Have you looked at a map recently? Asia is big. Really big. There are 49 countries in Asia, a region that stretches from Saudi Arabia to the Kamchatka Peninsula and includes 60% of the world’s population. “Asia” as a concept was created when westerners were exploring the globe looking for exotic lands and rare spices. In fact, the earliest disputes about the border between Asia and the “western” world were centered on the Caucasus Mountains and so we interpret Asian to mean other.
Today “Asian Pacific-Islander” is a geopolitical term that refers to blobs of color on an atlas that are approximately close to each other. But in the “melting pot” of American race politics, to be API means you have yellow skin and slanty eyes. It possibly also means you’re good at math, have demanding parents and slur your Rs. To be Asian American is to remove all the subtlety and nuance of a rich cultural heritage and to boil it down to a degrading stereotype that was created during the Wild West, institutionalized at Tule Lake, and given household recognition by Stanley Kubrick.

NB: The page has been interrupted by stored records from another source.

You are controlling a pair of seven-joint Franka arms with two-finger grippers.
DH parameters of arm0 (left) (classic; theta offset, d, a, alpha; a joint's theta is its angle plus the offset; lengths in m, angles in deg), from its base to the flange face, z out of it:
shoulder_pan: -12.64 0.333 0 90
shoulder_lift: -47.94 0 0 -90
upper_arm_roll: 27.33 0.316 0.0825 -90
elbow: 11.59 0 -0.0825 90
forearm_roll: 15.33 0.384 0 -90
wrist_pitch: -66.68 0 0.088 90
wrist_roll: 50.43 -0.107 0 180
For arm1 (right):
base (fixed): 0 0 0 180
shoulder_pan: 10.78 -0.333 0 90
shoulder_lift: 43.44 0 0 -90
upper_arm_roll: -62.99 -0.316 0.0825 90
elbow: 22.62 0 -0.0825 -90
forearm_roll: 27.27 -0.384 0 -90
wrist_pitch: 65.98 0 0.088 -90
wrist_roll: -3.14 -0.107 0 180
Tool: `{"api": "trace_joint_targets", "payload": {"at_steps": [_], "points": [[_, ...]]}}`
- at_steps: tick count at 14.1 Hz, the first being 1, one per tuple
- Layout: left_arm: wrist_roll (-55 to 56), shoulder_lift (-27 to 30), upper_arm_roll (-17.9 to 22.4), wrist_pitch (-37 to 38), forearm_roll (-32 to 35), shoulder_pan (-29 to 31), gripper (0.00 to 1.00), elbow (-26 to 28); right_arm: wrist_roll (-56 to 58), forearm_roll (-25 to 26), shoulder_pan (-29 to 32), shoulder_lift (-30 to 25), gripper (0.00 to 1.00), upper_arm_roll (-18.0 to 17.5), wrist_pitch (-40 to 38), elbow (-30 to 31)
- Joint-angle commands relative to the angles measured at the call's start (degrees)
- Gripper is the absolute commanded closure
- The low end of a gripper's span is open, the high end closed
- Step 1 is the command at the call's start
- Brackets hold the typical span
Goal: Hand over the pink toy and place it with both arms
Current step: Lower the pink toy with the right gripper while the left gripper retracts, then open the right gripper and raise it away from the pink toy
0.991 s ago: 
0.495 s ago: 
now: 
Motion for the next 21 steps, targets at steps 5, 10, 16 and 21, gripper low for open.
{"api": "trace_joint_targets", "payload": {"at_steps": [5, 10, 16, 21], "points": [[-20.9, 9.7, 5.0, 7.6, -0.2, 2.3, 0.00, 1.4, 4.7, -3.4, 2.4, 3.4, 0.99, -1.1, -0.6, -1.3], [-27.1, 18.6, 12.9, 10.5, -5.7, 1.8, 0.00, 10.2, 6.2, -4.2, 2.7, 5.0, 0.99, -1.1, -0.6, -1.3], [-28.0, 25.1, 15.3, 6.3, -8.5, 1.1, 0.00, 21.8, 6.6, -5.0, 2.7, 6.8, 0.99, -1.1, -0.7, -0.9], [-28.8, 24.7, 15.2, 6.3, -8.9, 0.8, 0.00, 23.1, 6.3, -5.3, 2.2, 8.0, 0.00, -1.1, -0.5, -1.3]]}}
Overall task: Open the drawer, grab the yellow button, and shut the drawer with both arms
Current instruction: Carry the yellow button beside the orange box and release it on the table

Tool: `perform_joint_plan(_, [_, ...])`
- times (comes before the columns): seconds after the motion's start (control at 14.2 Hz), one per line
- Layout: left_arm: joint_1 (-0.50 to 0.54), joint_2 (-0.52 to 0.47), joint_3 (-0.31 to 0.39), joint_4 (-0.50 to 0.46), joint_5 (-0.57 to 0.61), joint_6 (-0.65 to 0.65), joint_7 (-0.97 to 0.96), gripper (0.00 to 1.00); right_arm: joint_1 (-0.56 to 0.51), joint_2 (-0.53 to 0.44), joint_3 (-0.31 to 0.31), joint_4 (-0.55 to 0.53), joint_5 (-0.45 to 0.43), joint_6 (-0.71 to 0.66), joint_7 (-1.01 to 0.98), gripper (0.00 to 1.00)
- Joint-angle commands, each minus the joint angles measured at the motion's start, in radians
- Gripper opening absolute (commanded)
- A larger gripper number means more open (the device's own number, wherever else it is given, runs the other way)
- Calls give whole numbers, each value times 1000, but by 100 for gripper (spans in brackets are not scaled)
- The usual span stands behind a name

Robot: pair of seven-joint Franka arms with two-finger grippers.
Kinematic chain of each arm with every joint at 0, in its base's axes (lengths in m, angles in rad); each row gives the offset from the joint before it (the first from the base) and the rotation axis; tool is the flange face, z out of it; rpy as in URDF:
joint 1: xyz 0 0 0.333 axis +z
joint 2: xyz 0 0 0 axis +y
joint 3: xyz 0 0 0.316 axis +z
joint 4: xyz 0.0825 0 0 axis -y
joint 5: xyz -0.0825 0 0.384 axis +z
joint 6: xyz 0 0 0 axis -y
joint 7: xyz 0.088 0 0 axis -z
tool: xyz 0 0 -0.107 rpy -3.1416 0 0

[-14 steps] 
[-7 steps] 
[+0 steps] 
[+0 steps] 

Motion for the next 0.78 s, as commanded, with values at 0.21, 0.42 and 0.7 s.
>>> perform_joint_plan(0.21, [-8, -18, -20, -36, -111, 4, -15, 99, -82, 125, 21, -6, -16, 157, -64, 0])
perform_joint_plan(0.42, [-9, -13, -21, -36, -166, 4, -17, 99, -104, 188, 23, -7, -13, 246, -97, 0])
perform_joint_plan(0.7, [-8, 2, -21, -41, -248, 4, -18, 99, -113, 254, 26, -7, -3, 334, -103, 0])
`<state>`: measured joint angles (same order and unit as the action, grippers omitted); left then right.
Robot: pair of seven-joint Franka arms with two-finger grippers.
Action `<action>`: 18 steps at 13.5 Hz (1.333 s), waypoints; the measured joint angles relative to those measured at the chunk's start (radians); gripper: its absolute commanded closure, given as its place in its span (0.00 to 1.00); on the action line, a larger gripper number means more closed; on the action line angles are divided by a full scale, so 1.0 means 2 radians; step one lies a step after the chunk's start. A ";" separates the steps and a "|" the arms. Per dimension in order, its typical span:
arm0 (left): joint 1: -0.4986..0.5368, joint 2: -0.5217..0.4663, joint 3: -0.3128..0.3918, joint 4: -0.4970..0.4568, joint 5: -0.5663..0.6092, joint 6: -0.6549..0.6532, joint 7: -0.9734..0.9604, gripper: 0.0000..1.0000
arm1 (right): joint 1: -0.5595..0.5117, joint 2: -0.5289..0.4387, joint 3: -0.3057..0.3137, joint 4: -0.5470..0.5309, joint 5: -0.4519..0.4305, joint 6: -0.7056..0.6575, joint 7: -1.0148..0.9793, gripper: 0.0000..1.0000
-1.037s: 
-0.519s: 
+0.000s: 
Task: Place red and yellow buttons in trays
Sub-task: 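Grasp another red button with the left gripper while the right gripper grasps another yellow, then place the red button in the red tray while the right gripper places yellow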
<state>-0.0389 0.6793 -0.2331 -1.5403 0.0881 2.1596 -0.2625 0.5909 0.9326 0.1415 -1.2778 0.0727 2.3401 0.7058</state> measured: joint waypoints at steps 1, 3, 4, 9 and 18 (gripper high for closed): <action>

I remember as a child in the early 80s, my mother would caution me repeatedly, “Make sure you tell people you’re Chinese.” The fear was that if people thought I was Vietnamese, I would be construed as The Enemy because “we all look alike”. In 1982, Vincent Chin was bludgeoned to death by two Detroit autoworkers. Even though he was not an autoworker, or Japanese, they blamed him personally for the rise of Japanese automobile companies. He was brutally murdered for the way he looked and the perceptions of his race. In the months immediately following, Asians all over this country realized that it didn’t matter where we were born or who our parents were, we would still be labeled a Chink, a Jap, a Gook, and hated for simply because we are different. Vincent’s murder inspired a movement of togetherness that has lived to this day. In fact, immediately after the attacks on 9/11, Japanese Americans who survived Tule Lake were the first to come out in solidarity to make sure the same institutionalized racism didn’t happen again to Muslim Americans.
I talk about these things incessantly because so many people don’t know the fundamental link between racism and homophobia the way I have experienced. Vincent Chin’s murder changed hate crime legislation in the United States. Something that happened again with the murder of Matthew Shepard. So much of the hatred in this country is based on perception of power. Most recently, a troubled misogynistic young man went on a killing spree in Isla Vista aimed at the women he perceived to reject him. It is difficult to rationalize any of his actions or his beliefs, but it is very obvious that his own internalized racism at his half Asian self was a contributing factor to his self loathing.
Intersection Junction, what’s your function?
The simple truth is that no one’s identity is simple. For me, my world and life are profoundly shaped by the color of my skin. I have long said that the two things people see about me are (1) my race and then (2) my gender. Before I say a single word, they assume that I don’t speak English, and that I will be submissive to them. 2011 statistics show 46.9% of hate crimes were motivated by race and 20.8% by sexual orientation. In my own life I have been subjected to decades of microaggressions that are in accordance with those statistics.